An exact copy of all the data below is needed, without its pictures.

* DATA BLOCK:
=== Begin Enclosure ===
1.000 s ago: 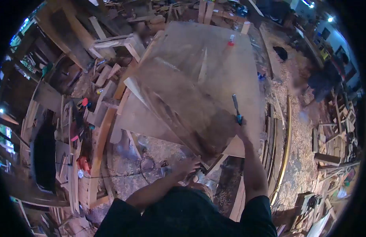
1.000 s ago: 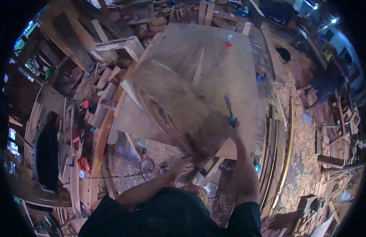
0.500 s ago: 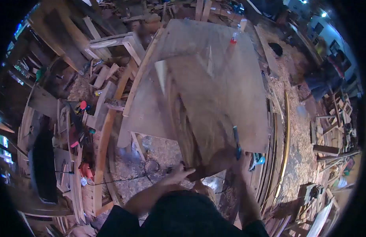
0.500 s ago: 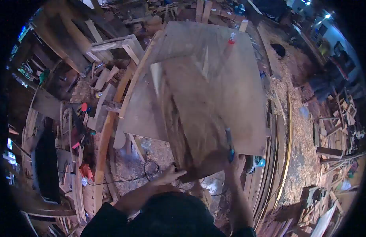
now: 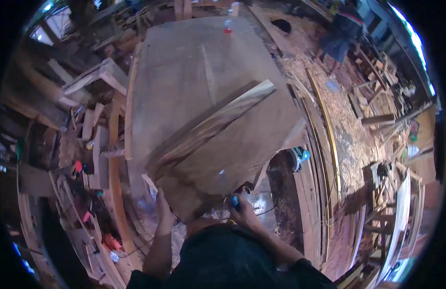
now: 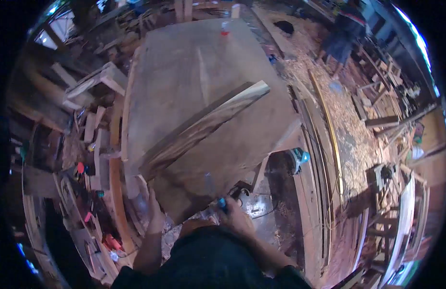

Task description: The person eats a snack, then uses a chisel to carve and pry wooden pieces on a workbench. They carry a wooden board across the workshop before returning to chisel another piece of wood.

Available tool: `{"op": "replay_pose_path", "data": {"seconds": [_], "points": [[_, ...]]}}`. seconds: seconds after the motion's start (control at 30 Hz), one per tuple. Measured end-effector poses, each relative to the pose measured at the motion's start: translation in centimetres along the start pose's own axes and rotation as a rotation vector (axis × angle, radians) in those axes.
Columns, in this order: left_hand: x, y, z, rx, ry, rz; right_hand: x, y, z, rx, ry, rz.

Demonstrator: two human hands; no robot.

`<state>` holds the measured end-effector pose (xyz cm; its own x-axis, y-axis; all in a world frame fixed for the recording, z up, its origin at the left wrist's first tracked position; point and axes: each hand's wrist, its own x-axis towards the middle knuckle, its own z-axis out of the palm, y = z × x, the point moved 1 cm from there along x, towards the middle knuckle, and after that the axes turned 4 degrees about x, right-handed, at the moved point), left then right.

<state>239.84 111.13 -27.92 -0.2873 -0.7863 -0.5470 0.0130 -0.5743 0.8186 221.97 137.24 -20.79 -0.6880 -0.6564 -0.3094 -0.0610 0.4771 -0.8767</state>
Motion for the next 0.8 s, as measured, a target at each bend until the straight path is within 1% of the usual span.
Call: {"op": "replay_pose_path", "data": {"seconds": [0.03,0.07,0.1,0.13,0.2,0.23,0.3,0.37,0.43,0.53,0.57,0.6,0.67,0.7,0.73,0.77,0.8], "points": [[-0.5,-0.5,0.3,-0.022,-0.009,-0.014,1.1,2.6,-0.6,-0.058,0.05,-0.044],[-0.1,-1.7,0.0,-0.02,-0.006,-0.022,2.2,6.2,-1.2,-0.033,0.211,-0.122],[2.1,-3.8,-1.6,-0.007,0.002,-0.032,3.0,8.4,-1.8,-0.007,0.377,-0.208],[3.3,-4.7,-2.6,0.171,0.093,0.083,2.4,7.7,-3.4,0.045,0.392,-0.126],[6.5,-4.6,-3.3,0.513,0.27,0.345,2.9,2.9,-7.6,0.161,0.423,0.018],[7.5,-3.8,-3.2,0.607,0.33,0.421,3.8,2.8,-8.3,0.203,0.439,0.052],[9.6,-1.2,-2.0,0.731,0.35,0.459,4.9,3.1,-9.4,0.286,0.471,0.117],[12.5,0.8,-0.9,0.85,0.341,0.455,6.2,4.7,-9.3,0.335,0.472,0.118],[16.1,3.4,0.7,0.977,0.314,0.449,8.6,7.0,-9.3,0.348,0.495,0.06],[21.5,7.0,2.9,1.217,0.256,0.428,9.9,6.7,-12.0,0.174,0.712,-0.058],[23.0,8.3,3.6,1.3,0.234,0.43,11.1,8.7,-13.5,0.227,0.624,0.035],[24.5,9.7,4.4,1.376,0.209,0.449,11.7,9.3,-15.5,0.244,0.654,0.045],[24.9,11.4,8.1,1.324,0.132,0.632,12.8,9.7,-19.9,0.27,0.709,0.06],[22.9,10.9,12.1,1.199,0.052,0.768,12.4,8.1,-22.0,0.311,0.738,0.077],[20.0,10.7,16.9,1.078,-0.043,0.895,11.7,6.2,-24.1,0.354,0.771,0.093],[17.9,9.8,20.8,0.974,-0.231,0.973,11.3,7.0,-25.8,0.241,0.744,0.122],[18.5,7.2,23.9,1.18,-0.231,1.116,11.0,8.1,-26.5,0.174,0.762,0.118]]}}
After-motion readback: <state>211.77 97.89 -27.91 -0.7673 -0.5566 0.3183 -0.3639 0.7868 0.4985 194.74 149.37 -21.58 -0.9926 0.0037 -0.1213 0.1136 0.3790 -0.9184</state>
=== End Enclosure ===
* EXPECTED ANSWER:
1.000 s ago: 
1.000 s ago: 
0.500 s ago: 
0.500 s ago: 
now: 
now: 

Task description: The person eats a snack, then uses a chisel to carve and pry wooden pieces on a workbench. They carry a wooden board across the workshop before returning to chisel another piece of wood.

Available tool: `{"op": "replay_pose_path", "data": {"seconds": [_], "points": [[_, ...]]}}`. seconds: seconds after the motion's start (control at 30 Hz), one per tuple. Measured end-effector poses, each relative to the pose measured at the motion's start: translation in centimetres along the start pose's own axes and rotation as a rotation vector (axis × angle, radians) in those axes.
Columns, in this order: left_hand: x, y, z, rx, ry, rz; right_hand: x, y, z, rx, ry, rz.

Demonstrator: two human hands; no robot.

`<state>` holds the measured end-effector pose (xyz cm; its own x-axis, y-axis; all in a world frame fixed for the recording, z up, its origin at the left wrist's first tracked position; point and axes: each hand's wrist, its own x-axis towards the middle knuckle, its own z-axis out of the palm, y = z × x, the point moved 1 cm from there along x, towards the middle knuckle, and after that the axes turned 4 degrees about x, right-handed, at the moved point), left then right.

<state>239.84 111.13 -27.92 -0.2873 -0.7863 -0.5470 0.0130 -0.5743 0.8186 221.97 137.24 -20.79 -0.6880 -0.6564 -0.3094 -0.0610 0.4771 -0.8767</state>
Motion for the next 0.8 s, as measured, a target at each bend until the straight path is within 1% of the usual span.
Call: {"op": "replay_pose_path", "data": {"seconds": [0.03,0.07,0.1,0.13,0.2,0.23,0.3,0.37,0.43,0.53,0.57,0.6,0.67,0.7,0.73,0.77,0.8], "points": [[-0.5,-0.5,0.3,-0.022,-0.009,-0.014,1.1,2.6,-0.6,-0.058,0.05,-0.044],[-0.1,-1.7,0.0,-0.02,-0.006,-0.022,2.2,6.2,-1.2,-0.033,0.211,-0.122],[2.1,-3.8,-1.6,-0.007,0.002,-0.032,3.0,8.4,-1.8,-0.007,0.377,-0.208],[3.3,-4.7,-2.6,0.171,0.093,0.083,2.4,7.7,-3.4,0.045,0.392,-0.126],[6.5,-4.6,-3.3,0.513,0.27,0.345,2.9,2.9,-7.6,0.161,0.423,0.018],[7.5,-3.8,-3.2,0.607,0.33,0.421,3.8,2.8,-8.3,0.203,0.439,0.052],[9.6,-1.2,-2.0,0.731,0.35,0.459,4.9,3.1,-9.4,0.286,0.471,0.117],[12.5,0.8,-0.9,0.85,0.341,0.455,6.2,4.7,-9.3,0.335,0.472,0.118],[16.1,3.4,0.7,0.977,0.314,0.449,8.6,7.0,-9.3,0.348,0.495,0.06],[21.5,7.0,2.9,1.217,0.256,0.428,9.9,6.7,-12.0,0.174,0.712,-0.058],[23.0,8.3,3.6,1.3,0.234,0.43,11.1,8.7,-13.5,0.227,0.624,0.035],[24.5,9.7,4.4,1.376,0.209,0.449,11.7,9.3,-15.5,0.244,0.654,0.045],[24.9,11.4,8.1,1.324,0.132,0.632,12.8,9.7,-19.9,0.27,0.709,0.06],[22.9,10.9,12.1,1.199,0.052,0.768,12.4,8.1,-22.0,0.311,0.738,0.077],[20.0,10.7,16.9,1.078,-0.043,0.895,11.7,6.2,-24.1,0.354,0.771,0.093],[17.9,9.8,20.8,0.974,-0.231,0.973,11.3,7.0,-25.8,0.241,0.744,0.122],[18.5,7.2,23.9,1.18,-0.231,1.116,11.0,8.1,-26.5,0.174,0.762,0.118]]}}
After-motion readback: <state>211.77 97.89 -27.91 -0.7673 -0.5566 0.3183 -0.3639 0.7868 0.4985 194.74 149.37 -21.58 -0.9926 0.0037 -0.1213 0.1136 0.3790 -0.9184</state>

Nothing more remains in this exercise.